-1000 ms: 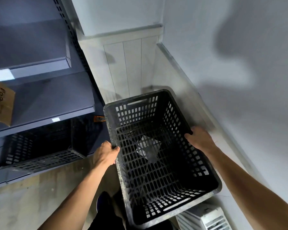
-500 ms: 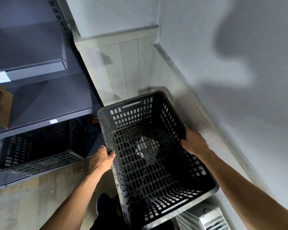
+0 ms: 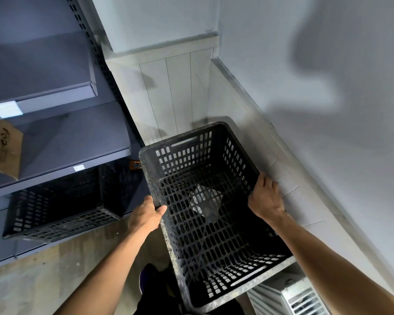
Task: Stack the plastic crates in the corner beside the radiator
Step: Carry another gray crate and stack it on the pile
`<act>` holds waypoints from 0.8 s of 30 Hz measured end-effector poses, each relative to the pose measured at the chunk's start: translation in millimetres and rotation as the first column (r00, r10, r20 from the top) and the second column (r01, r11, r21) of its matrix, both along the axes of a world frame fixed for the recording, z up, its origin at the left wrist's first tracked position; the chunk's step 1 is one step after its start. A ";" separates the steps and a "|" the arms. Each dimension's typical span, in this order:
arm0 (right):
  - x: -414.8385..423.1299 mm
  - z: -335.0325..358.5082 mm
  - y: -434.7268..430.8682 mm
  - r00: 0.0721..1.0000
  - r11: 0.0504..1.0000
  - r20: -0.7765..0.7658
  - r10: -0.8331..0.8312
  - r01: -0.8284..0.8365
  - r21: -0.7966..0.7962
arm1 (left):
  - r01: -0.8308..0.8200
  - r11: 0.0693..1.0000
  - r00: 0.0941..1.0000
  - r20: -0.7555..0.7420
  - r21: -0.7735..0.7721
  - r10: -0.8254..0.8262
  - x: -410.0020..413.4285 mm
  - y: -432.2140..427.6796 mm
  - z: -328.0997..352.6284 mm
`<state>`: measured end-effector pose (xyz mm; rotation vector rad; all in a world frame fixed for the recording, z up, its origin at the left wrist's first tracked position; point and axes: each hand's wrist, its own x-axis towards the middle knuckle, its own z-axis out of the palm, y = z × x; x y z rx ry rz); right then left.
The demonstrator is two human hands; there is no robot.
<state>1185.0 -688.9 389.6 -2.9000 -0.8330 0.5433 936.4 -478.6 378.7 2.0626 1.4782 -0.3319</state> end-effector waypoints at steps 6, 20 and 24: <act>-20.6 0.1 6.3 0.996 0.999 0.084 0.010 -0.013 0.038 | 0.116 0.974 0.993 -0.054 0.196 -0.107 5.7 0.4 13.0; -151.8 -11.8 46.4 0.947 0.970 -0.208 -0.244 0.244 -0.026 | 0.779 0.576 0.598 -0.015 0.247 -0.801 0.5 63.3 -4.4; -199.5 -21.8 61.2 0.917 0.957 -0.272 -0.291 0.283 -0.069 | 0.874 0.442 0.437 0.069 0.202 -0.897 -1.2 85.8 -5.7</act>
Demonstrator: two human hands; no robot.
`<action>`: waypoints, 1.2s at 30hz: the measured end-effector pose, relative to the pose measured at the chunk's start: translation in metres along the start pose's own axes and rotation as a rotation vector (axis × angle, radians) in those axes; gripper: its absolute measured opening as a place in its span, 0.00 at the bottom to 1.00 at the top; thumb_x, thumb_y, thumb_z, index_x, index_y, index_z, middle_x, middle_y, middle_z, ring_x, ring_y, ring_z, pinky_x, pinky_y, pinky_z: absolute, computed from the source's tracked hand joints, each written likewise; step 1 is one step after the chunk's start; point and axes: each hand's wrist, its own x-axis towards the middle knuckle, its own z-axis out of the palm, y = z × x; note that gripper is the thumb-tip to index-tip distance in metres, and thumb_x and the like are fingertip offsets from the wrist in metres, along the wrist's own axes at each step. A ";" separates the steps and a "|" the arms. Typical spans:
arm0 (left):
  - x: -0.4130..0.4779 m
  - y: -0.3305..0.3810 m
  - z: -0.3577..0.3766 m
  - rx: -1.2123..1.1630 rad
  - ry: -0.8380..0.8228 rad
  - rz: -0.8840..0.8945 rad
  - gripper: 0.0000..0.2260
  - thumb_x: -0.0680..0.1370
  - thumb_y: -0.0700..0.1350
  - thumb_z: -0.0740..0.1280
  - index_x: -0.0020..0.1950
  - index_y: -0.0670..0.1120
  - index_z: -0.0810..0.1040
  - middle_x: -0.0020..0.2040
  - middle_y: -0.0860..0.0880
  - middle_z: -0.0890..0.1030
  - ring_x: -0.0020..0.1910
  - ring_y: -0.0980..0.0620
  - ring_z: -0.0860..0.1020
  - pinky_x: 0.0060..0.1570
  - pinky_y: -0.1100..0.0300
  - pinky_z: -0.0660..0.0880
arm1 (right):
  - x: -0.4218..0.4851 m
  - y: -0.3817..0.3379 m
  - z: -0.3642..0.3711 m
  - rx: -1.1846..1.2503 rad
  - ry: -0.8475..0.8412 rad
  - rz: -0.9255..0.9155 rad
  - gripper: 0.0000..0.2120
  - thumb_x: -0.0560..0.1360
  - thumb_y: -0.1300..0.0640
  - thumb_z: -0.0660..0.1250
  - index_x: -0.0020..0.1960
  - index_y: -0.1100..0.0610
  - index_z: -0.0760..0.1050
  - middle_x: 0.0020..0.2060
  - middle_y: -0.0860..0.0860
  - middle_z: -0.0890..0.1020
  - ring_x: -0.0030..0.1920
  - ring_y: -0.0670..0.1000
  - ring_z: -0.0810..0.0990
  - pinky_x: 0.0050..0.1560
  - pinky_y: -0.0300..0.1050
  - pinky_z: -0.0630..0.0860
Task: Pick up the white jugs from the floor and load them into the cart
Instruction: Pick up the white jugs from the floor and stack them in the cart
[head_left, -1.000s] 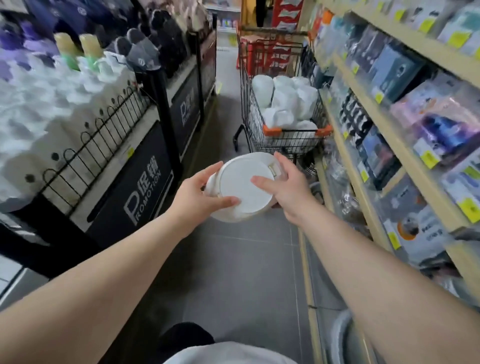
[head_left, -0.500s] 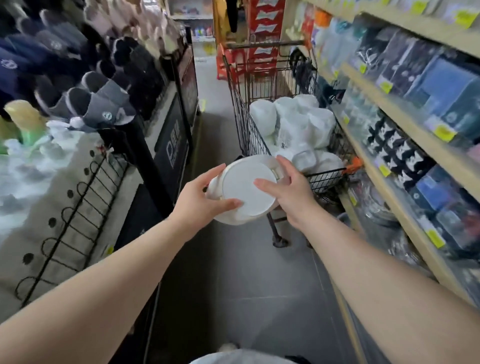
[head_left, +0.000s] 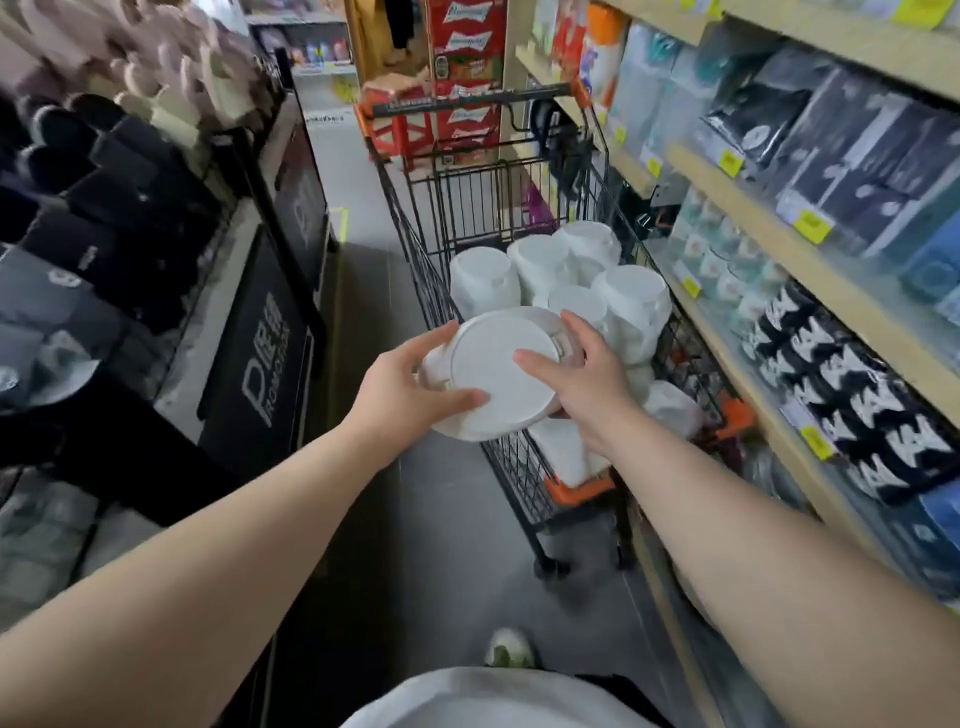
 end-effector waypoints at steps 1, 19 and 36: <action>0.019 -0.001 0.001 0.010 -0.009 -0.004 0.37 0.60 0.53 0.82 0.67 0.63 0.73 0.62 0.60 0.77 0.60 0.51 0.77 0.62 0.48 0.76 | 0.018 0.000 0.001 -0.017 0.006 0.018 0.39 0.68 0.55 0.78 0.75 0.49 0.63 0.68 0.43 0.70 0.66 0.44 0.69 0.68 0.49 0.71; 0.326 -0.006 0.012 0.372 -0.816 0.160 0.34 0.60 0.47 0.83 0.61 0.64 0.73 0.55 0.56 0.77 0.48 0.52 0.79 0.53 0.58 0.76 | 0.172 0.025 0.056 0.093 0.556 0.366 0.55 0.49 0.36 0.78 0.74 0.40 0.61 0.69 0.45 0.72 0.65 0.49 0.74 0.65 0.54 0.74; 0.371 -0.044 0.067 0.794 -1.235 0.425 0.49 0.62 0.51 0.81 0.78 0.56 0.58 0.70 0.47 0.71 0.68 0.46 0.70 0.68 0.54 0.66 | 0.174 0.049 0.085 -0.116 0.689 0.727 0.37 0.76 0.47 0.68 0.78 0.51 0.54 0.73 0.49 0.67 0.69 0.55 0.70 0.60 0.47 0.71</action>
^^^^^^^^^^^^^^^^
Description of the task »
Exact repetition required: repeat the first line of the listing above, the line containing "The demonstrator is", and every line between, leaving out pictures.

Answer to this exercise »
-1000 ms: 
-500 ms: 
+0 ms: 
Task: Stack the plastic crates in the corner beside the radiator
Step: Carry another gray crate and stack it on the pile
`<act>` holds waypoints from 0.8 s of 30 Hz measured end-effector poses, each relative to the pose measured at the chunk's start: translation in millimetres and rotation as the first column (r00, r10, r20 from the top) and the second column (r01, r11, r21) of its matrix, both along the axes of a world frame fixed for the recording, z up, its origin at the left wrist's first tracked position; the chunk's step 1 is one step after its start. A ";" separates the steps and a "|" the arms. Each dimension's typical span, in this order:
arm0 (right):
  - x: -414.8385..423.1299 mm
  - z: -335.0325..358.5082 mm
  - y: -434.7268..430.8682 mm
  - r00: 0.0721..1.0000
  - r11: 0.0504..1.0000
  - r20: -0.7765..0.7658
  - r10: -0.8331..0.8312
  - r01: -0.8284..0.8365
  - r21: -0.7966..0.7962
arm1 (left):
  - r01: -0.8308..0.8200
  - r11: 0.0693..1.0000
  - r00: 0.0941..1.0000
  - r20: -0.7555..0.7420
  - r21: -0.7735..0.7721
  - r10: -0.8254..0.8262
  - x: -410.0020..413.4285 mm
  - y: -432.2140..427.6796 mm
  - z: -328.0997..352.6284 mm
`<state>`: measured end-effector pose (xyz mm; rotation vector rad; all in a world frame fixed for the recording, z up, its origin at the left wrist's first tracked position; point and axes: each hand's wrist, its own x-axis towards the middle knuckle, its own z-axis out of the palm, y = z × x; x y z rx ry rz); right then left.
The demonstrator is two human hands; there is no robot.

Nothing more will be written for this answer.